Dietro le dimostrazioni di vitalità, ci sono anche delle realtà. E le prospettive dal 2010 restano soggettive. Per i più ottimisti, i francofoni hanno nel frattempo ottenuto la gestione di un’università “a nome e per conto” a Toronto; hanno consolidato il loro French Language Services Act, mentre il numero di studenti nelle scuole di lingua francese è in costante crescita.
Ma dietro le vittorie, i più pessimisti – o realisti – sosterranno che la proporzione di francofoni in Ontario diminuisce a ogni censimento, che l’assimilazione avanza alla velocità di un rullo compressore. Queste due visioni inconciliabili trovano il loro punto di discordanza nel numero di franco-ontariani. La mancanza di unanimità sulla definizione rende le cifre vaghe. 500.000? 600.000? 800.000? Non lo sappiamo più.
La francofonia dell’Ontario è sempre più diversificata. Si stima oggi che oltre il 20% dei franco-ontariani sia nato all’estero. Questa inclusione è ancora in corso. Ma la forza militante dell’Ontario francese appare più sparpagliata e dispersa che mai. L’organizzata e credibile Assemblée de la francophonie de l’Ontario (AFO) non può essere l’unica forza d’attacco a difendere gli interessi franco-ontariani.
Sul campo, le organizzazioni sono in difficoltà. L’inflazione, la mancanza di manodopera, la frivolezza dei donatori, hanno portato le organizzazioni a dover lavorare per garantire la propria sopravvivenza. Non c’è abbastanza tempo per promuovere il mondo francofono, difenderlo e prepararlo per questo secondo quarto di secolo.

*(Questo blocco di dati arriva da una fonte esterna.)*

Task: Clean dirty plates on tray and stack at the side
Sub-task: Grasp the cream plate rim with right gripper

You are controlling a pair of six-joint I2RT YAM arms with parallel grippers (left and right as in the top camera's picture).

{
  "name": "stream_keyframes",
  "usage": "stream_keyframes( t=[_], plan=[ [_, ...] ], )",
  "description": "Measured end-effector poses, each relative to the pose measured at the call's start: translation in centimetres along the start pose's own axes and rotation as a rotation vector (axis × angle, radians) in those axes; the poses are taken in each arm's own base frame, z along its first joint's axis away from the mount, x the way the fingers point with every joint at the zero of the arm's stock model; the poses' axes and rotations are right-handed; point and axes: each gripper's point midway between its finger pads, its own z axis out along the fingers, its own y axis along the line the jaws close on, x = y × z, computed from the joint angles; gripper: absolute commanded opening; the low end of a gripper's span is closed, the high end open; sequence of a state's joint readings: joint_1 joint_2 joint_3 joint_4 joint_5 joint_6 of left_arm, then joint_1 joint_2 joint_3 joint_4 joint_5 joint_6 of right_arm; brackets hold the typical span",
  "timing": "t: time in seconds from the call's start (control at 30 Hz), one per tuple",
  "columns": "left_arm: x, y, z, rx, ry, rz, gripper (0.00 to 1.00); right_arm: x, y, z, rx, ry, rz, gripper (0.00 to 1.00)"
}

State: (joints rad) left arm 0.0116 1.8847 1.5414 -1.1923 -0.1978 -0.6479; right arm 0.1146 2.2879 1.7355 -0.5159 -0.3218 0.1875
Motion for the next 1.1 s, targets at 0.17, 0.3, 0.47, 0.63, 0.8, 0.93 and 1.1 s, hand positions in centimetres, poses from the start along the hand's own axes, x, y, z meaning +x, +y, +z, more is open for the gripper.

E la prossima generazione?
La successione prevista per scuotere l’ordine costituito e imitare figure di spicco come Gisèle Lalonde e Bernard Grandmaître è lenta ad arrivare. Naturalmente, il 2024 rappresenta un’era post-pandemia, in cui gli schermi sostituiscono le interazioni faccia a faccia, le lotte di identità stanno guadagnando importanza e i social media sono ormai una legione. È difficile in queste condizioni unirsi attorno a una causa comune.
Tra le grandi battaglie degli ultimi quattro anni, solo quella per il lancio dell’Università di Sudbury corrisponde a un’intensa militanza che unisce la pressione dell’AFO, l’interesse dei media e il sostegno dell’intera intellighenzia franco-ontaria.
Nel settembre 2014, esattamente dieci anni fa, il Movimento per una capitale del Canada ufficialmente bilingue è nato a Ottawa. Nello stesso periodo, c’era una spinta per la costruzione di un’università franco-ontariana nella regione di Toronto, i media ONFR ha pronunciato i suoi primi articoli, il Commissario per i servizi della lingua francese François Boileau ha assaporato il suo primo anno di indipendenza (persa nel 2019), la legge sui servizi della lingua francese è stata imposta nei campus, la gente ha sognato ricordando il passaggio di Samuel de Champlain 400 anni fa e i più audaci hanno persino parlato dell’istituzione del bilinguismo ufficiale in tutta la provincia.
Dov’è finito questo spirito di conquista?
Nella sua tesi di dottorato, il ricercatore Martin Normand ha sviluppato la tesi secondo cui i periodi di forte mobilitazione linguistica, coronati dal successo, sono spesso seguiti da un momento di “afterglow”, ovvero di minore agitazione. Un’idea interessante e rassicurante.
Più che mai, l’attivismo franco-ontariano ha bisogno di una nuova generazione pronta a difendere ciò che è stato costruito. Perché l’indifferenza non è un’opzione. E nel peggiore dei casi, diventerebbe il miglior pretesto per governi unilingue e cinici per negare 400 anni di storia.
Sébastien Pierroz è giornalista e produttore per il franchise ONFR di TFO.